> _TRY IT_
Where a line of the listing below includes the word "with", reproduce that line.
**** SUPPLIED MATERIAL
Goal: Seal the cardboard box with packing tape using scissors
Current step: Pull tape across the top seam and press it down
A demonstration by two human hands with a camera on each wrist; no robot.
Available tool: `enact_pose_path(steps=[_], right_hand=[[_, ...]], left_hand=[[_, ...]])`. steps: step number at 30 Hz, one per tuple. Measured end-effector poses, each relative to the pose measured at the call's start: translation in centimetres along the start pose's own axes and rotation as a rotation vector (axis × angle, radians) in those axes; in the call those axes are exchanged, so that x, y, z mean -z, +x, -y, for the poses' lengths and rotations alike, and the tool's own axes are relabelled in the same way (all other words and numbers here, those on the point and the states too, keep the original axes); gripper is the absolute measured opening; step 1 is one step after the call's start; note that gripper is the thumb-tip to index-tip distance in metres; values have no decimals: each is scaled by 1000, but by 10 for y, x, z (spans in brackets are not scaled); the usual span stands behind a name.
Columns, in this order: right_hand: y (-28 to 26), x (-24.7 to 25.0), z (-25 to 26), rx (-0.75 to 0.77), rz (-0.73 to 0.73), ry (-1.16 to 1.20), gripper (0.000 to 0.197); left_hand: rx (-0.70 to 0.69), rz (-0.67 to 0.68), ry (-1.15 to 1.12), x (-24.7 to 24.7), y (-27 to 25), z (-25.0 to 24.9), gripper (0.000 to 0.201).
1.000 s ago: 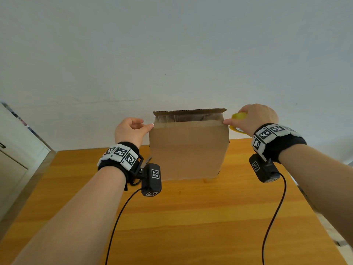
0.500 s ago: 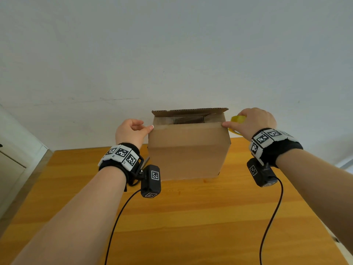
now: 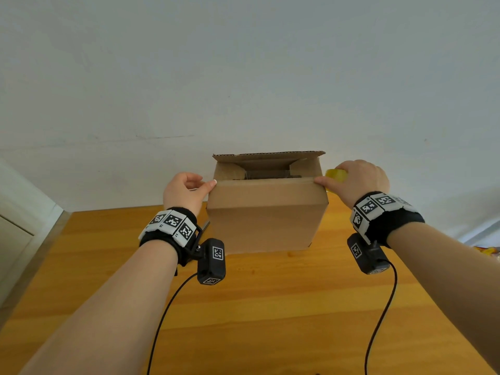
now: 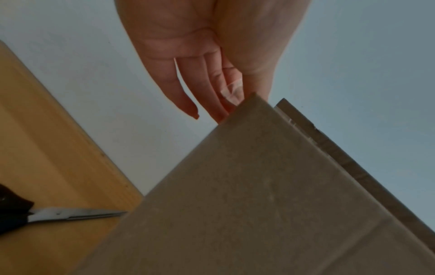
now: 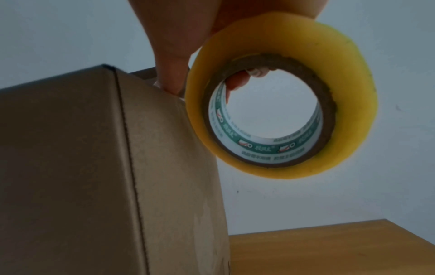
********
> _EXERCISE SOLUTION_
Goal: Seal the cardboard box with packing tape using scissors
A demonstration by two human hands with a camera on each wrist; no robot.

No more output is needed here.